New Englanders rushed due west to dominate upstate New York; the northern parts of Pennsylvania, Ohio, Illinois, and Iowa; and the future states of Michigan and Wisconsin. Midlanders poured over the mountains to spread through much of the American Heartland, characteristically mixing German, English, Scots-Irish, and other ethnicities in an ethnonational checkerboard. Appalachian people rafted down the Ohio River, dominating its southern shore, and conquered the uplands of Tennessee, northwestern Arkansas, southern Missouri, eastern Oklahoma, and, eventually, the Hill Country of Texas. Deep Southern slave lords set up new plantations in the lowlands of the future states of Florida, Alabama, and Mississippi; on the floodplains of the Big Muddy from northern Louisiana to the future city of Memphis; and, later, on the coastal plains of eastern Texas. Cut off from the west by their rivals, Tidewater and New Netherland remained trapped against the sea as the others raced across the continent, vying to define its future.
 
New England pushed west because of the shortcomings of its land. By the end of the eighteenth century, farmers were finding that the thin, rocky soils of much of Vermont, New Hampshire, and Maine were played out. In one of the continent's most densely populated regions, the best farmland was already spoken for, and farmers' younger children had to settle for ever-worsening prospects on the glacially scoured frontiers of eastern Maine. Even before the revolution, thousands had moved over the New York border and into northern Pennsylvania; afterward they flooded western New York in incredible numbers and drowned Dutch Albany and the upper Hudson Valley in a Yankee sea.
Their early efforts were supported by their political leaders, whose states laid claim to great swaths of New York, Pennsylvania, and what would become Ohio.
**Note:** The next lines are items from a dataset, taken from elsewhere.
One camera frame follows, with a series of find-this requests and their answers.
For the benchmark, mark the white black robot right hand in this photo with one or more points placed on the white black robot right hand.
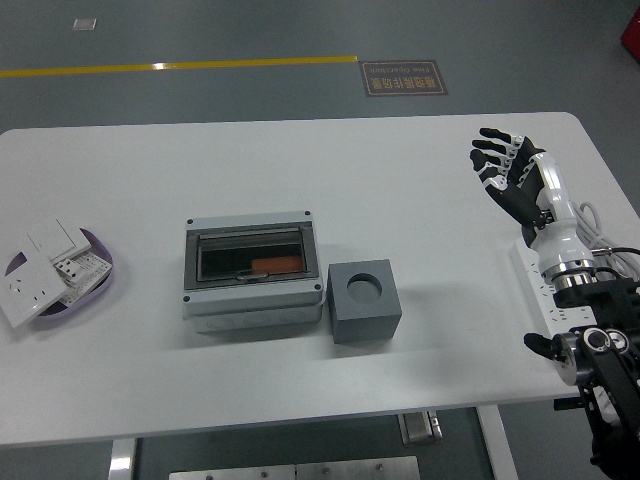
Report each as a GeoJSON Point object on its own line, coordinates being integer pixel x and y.
{"type": "Point", "coordinates": [547, 200]}

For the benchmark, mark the orange cylinder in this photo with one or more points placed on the orange cylinder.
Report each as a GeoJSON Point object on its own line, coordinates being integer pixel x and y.
{"type": "Point", "coordinates": [280, 264]}

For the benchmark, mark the smoky transparent box lid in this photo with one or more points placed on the smoky transparent box lid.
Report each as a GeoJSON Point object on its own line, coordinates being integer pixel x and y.
{"type": "Point", "coordinates": [192, 260]}

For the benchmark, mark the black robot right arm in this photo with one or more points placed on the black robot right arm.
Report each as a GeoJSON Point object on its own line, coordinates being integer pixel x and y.
{"type": "Point", "coordinates": [610, 300]}

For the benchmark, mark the grey cube with round recess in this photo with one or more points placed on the grey cube with round recess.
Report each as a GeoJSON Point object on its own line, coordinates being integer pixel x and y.
{"type": "Point", "coordinates": [365, 320]}

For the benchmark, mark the white power strip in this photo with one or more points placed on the white power strip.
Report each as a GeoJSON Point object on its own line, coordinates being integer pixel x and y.
{"type": "Point", "coordinates": [562, 316]}

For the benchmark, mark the red object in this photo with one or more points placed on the red object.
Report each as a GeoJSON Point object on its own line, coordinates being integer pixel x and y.
{"type": "Point", "coordinates": [631, 35]}

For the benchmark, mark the brown floor sign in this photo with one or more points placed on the brown floor sign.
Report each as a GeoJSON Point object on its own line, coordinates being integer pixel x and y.
{"type": "Point", "coordinates": [402, 78]}

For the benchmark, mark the black table control panel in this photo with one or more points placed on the black table control panel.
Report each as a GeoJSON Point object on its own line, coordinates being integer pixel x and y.
{"type": "Point", "coordinates": [565, 404]}

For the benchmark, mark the white table leg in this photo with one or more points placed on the white table leg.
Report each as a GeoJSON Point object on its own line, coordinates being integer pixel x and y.
{"type": "Point", "coordinates": [121, 460]}
{"type": "Point", "coordinates": [495, 445]}

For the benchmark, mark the yellow floor tape line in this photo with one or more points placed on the yellow floor tape line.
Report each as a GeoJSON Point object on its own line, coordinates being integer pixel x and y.
{"type": "Point", "coordinates": [200, 65]}

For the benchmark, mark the white perforated socket module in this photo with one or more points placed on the white perforated socket module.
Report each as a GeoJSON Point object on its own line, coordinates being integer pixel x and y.
{"type": "Point", "coordinates": [92, 267]}

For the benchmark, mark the small white socket insert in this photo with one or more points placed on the small white socket insert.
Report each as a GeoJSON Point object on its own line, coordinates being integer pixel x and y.
{"type": "Point", "coordinates": [67, 270]}

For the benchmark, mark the purple plastic tray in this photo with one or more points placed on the purple plastic tray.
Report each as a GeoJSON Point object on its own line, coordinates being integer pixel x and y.
{"type": "Point", "coordinates": [75, 312]}

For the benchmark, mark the small metal floor plate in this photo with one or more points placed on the small metal floor plate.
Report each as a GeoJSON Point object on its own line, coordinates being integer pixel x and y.
{"type": "Point", "coordinates": [84, 24]}

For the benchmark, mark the grey metal table bracket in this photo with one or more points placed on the grey metal table bracket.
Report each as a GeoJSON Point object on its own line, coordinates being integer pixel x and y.
{"type": "Point", "coordinates": [417, 430]}

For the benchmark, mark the grey electrical enclosure box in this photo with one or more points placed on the grey electrical enclosure box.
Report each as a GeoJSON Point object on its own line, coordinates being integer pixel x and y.
{"type": "Point", "coordinates": [250, 300]}

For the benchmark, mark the grey metal base plate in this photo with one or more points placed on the grey metal base plate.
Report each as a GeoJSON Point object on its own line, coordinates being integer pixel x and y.
{"type": "Point", "coordinates": [295, 470]}

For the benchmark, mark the white wall switch panel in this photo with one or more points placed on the white wall switch panel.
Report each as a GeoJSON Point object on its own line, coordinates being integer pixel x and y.
{"type": "Point", "coordinates": [50, 235]}

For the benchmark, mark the white wall socket panel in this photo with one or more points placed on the white wall socket panel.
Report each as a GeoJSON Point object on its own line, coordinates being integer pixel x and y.
{"type": "Point", "coordinates": [27, 295]}

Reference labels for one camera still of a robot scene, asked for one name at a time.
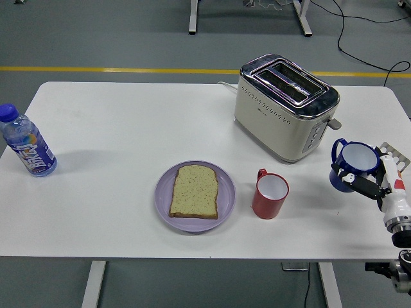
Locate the black cable under table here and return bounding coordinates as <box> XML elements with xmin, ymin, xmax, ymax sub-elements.
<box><xmin>303</xmin><ymin>271</ymin><xmax>313</xmax><ymax>308</ymax></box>

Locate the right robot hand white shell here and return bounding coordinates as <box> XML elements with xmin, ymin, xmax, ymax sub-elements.
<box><xmin>330</xmin><ymin>153</ymin><xmax>411</xmax><ymax>223</ymax></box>

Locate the black floor cable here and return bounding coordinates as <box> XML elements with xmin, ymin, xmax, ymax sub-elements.
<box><xmin>330</xmin><ymin>0</ymin><xmax>411</xmax><ymax>87</ymax></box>
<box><xmin>310</xmin><ymin>0</ymin><xmax>411</xmax><ymax>24</ymax></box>

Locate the metal toast rack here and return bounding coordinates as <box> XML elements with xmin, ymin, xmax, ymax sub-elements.
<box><xmin>378</xmin><ymin>142</ymin><xmax>411</xmax><ymax>174</ymax></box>

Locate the plastic bottle with purple cap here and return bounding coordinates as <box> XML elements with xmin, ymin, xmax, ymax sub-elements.
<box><xmin>0</xmin><ymin>103</ymin><xmax>58</xmax><ymax>178</ymax></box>

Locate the white floor cable tangle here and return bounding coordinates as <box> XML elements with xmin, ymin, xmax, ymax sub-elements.
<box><xmin>242</xmin><ymin>0</ymin><xmax>295</xmax><ymax>10</ymax></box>

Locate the white toaster cord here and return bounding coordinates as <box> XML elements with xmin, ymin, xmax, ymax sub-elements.
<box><xmin>216</xmin><ymin>81</ymin><xmax>239</xmax><ymax>94</ymax></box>

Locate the red enamel cup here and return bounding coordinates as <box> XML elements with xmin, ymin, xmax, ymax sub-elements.
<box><xmin>251</xmin><ymin>167</ymin><xmax>290</xmax><ymax>221</ymax></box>

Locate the slice of bread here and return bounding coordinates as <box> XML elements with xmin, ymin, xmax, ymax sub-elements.
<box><xmin>168</xmin><ymin>164</ymin><xmax>220</xmax><ymax>221</ymax></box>

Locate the purple round plate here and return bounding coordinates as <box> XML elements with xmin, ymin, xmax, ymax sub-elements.
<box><xmin>154</xmin><ymin>160</ymin><xmax>237</xmax><ymax>233</ymax></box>

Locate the cream and chrome toaster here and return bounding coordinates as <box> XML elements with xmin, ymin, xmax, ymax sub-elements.
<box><xmin>233</xmin><ymin>53</ymin><xmax>342</xmax><ymax>165</ymax></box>

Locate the blue enamel cup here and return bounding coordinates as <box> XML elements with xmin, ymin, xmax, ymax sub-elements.
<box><xmin>329</xmin><ymin>137</ymin><xmax>381</xmax><ymax>193</ymax></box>

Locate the white table leg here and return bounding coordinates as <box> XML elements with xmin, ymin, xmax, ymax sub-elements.
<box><xmin>80</xmin><ymin>261</ymin><xmax>107</xmax><ymax>308</ymax></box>
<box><xmin>317</xmin><ymin>262</ymin><xmax>344</xmax><ymax>308</ymax></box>

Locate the grey background table leg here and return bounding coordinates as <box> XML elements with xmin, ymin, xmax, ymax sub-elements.
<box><xmin>292</xmin><ymin>0</ymin><xmax>313</xmax><ymax>37</ymax></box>
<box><xmin>188</xmin><ymin>0</ymin><xmax>200</xmax><ymax>35</ymax></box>

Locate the grey bracket under table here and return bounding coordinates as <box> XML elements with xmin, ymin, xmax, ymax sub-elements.
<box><xmin>281</xmin><ymin>262</ymin><xmax>309</xmax><ymax>272</ymax></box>

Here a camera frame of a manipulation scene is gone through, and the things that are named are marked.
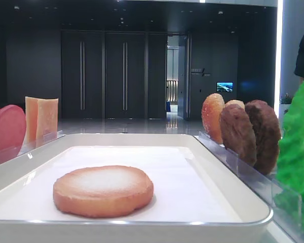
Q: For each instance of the round toasted bread slice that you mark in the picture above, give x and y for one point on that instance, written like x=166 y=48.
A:
x=103 y=192

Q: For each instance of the clear acrylic bread holder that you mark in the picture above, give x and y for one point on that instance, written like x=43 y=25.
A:
x=206 y=140

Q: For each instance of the front golden bread slice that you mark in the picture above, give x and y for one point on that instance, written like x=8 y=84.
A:
x=211 y=110

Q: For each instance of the golden bread slice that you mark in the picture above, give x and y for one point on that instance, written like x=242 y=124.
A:
x=238 y=102
x=211 y=110

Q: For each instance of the rear golden bread slice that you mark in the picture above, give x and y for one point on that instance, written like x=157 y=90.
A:
x=238 y=102

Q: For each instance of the front brown meat patty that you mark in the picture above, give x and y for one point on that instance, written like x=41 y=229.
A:
x=237 y=133

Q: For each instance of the brown meat patty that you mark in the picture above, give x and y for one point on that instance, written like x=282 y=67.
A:
x=237 y=133
x=267 y=133

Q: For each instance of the front orange cheese slice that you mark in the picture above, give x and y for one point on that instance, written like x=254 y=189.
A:
x=47 y=117

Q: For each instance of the orange cheese slice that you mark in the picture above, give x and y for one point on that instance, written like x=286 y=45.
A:
x=47 y=117
x=31 y=112

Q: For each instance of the clear acrylic cheese holder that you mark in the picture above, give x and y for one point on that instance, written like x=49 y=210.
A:
x=46 y=138

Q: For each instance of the rear brown meat patty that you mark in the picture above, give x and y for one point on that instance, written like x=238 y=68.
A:
x=267 y=133

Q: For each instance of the rear orange cheese slice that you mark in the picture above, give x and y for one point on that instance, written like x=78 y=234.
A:
x=31 y=112

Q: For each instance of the clear acrylic tomato holder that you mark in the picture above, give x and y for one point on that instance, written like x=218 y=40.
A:
x=6 y=155

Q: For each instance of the clear acrylic lettuce holder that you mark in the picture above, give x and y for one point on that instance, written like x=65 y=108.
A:
x=287 y=200

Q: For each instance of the green lettuce leaf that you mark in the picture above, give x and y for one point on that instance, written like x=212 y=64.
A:
x=291 y=156

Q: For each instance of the dark double door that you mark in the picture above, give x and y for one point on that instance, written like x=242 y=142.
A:
x=113 y=75

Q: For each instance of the white rectangular tray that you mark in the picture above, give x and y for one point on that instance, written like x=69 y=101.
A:
x=197 y=198

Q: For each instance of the clear acrylic patty holder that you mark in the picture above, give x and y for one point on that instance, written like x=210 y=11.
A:
x=242 y=169

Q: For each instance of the small wall display screen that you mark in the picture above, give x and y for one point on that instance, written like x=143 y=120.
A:
x=224 y=87

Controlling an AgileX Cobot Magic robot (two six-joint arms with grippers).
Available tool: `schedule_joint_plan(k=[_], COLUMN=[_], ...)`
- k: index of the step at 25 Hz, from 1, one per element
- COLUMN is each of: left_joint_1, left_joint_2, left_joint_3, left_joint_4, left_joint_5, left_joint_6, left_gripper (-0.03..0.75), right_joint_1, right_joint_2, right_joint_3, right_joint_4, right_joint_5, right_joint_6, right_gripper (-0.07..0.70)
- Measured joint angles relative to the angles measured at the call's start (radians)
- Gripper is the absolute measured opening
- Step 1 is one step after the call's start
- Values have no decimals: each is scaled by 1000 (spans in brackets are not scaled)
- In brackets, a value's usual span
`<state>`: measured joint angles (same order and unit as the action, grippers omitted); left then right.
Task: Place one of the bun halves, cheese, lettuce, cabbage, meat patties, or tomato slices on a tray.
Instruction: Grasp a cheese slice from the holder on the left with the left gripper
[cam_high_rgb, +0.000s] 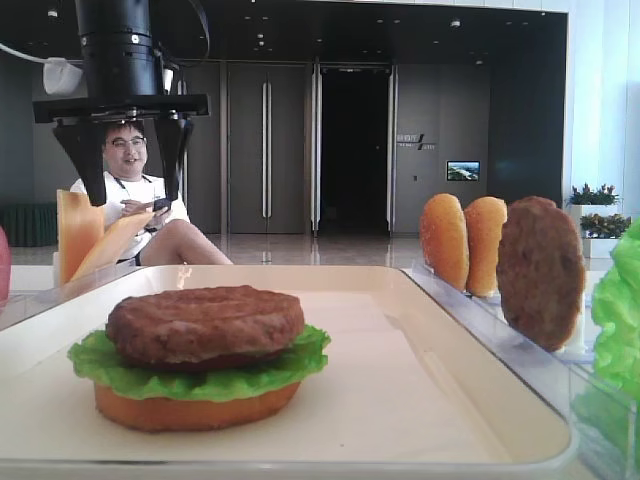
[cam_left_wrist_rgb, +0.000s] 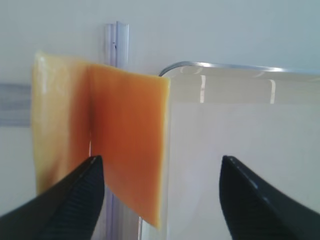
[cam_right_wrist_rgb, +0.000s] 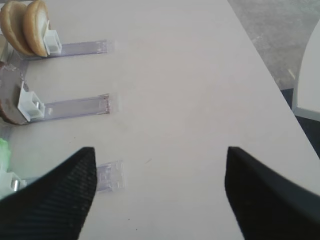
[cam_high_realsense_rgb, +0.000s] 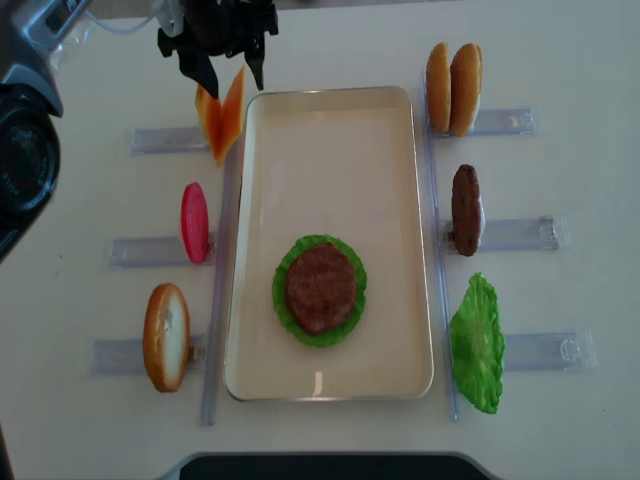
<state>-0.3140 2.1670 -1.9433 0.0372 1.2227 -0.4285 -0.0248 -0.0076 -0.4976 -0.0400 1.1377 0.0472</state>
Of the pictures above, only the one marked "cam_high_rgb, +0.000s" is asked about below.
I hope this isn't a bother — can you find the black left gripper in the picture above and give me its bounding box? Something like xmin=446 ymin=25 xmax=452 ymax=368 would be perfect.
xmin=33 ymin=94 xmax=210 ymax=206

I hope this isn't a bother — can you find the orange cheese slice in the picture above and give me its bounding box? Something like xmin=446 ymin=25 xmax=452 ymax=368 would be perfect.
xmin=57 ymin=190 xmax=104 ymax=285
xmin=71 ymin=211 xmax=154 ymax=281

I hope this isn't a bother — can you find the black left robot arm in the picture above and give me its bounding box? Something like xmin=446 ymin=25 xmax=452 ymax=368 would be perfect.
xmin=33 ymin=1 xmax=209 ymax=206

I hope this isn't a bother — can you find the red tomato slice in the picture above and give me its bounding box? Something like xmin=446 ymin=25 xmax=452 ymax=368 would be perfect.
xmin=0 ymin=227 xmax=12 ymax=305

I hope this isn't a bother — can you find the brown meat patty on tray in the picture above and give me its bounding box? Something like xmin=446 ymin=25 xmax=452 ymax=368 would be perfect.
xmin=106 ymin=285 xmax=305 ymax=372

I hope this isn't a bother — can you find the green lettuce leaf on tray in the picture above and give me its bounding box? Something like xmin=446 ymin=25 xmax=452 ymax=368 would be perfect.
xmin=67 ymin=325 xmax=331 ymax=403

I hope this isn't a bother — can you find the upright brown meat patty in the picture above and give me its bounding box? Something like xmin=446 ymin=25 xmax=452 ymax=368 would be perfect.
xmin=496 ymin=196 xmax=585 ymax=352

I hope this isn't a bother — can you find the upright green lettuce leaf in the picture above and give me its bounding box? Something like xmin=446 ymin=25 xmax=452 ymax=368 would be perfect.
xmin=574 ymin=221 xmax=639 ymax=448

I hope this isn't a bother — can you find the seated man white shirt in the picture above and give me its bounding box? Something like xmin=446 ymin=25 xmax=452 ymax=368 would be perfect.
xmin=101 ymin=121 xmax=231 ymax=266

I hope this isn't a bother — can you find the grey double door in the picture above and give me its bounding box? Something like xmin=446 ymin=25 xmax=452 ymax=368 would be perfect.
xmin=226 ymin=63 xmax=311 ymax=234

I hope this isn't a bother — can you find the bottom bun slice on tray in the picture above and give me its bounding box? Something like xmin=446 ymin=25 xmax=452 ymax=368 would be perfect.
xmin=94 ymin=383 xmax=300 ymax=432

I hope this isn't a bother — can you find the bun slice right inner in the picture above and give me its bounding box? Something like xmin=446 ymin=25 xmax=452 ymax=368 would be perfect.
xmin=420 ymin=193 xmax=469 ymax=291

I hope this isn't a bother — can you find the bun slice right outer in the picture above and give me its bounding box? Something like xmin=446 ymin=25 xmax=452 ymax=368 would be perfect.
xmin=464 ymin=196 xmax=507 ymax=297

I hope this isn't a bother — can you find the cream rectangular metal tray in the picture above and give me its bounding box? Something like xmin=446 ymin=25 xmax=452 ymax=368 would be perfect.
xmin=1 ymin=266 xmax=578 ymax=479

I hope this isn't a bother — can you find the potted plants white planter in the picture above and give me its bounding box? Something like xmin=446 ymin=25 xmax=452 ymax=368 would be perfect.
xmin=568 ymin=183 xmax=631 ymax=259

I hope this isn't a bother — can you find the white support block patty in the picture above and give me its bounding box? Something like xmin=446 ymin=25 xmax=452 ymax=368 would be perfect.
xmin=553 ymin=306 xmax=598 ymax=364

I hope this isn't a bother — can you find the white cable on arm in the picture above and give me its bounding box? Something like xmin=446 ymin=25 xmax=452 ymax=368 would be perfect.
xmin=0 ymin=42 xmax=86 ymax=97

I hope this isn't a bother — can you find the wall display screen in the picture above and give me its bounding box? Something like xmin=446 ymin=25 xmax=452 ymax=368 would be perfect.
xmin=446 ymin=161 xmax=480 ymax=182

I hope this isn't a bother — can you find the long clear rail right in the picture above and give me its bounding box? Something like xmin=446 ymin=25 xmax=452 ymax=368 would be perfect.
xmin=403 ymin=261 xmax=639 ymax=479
Connecticut asserted its jurisdiction over the northern third of Pennsylvania, and its people even fought a now-forgotten war with Scots-Irish guerrillas for control of the area in the 1760s and 1770s. Connecticut settlers won the opening matches with the help of Scots-Irish mercenaries and a favorable ruling from King George I, and founded Wilkes-Barre and Westmoreland; after the revolution, the Continental Congress gave the region back to Pennsylvania, which tried to evict the Yankees by force. Connecticut and Vermont sent soldiers to help the settlers repel the attack, resulting in a final “Yankee-Pennamite War” in 1782. In the end Pennsylvania kept jurisdiction, but the settlers retained their land titles.
Similarly, Massachusetts laid claim to all of present-day New York west of Seneca Lake—six million acres in all—an area larger than Massachusetts itself. Based on contradictory royal grants, the claim was strong enough to compel New York to agree to a major compromise in 1786: the region would be part of the state of New York, but Massachusetts would own the property and could sell it at a profit. The result: settlement of much of the region was directed by Boston-based land speculators, and virtually all of its settlers came from New England. Traveling in the region in the early nineteenth century, Yale president (and Congregational minister) Timothy Dwight remarked on how much its towns looked like those in his native Connecticut and prophesied the Empire State would soon become “a colony from New England.” The towns of Yankee-settled areas such as Oneida and Onondaga counties in the west or Essex, Clinton, and Franklin in the north still look and vote much like their New England counterparts.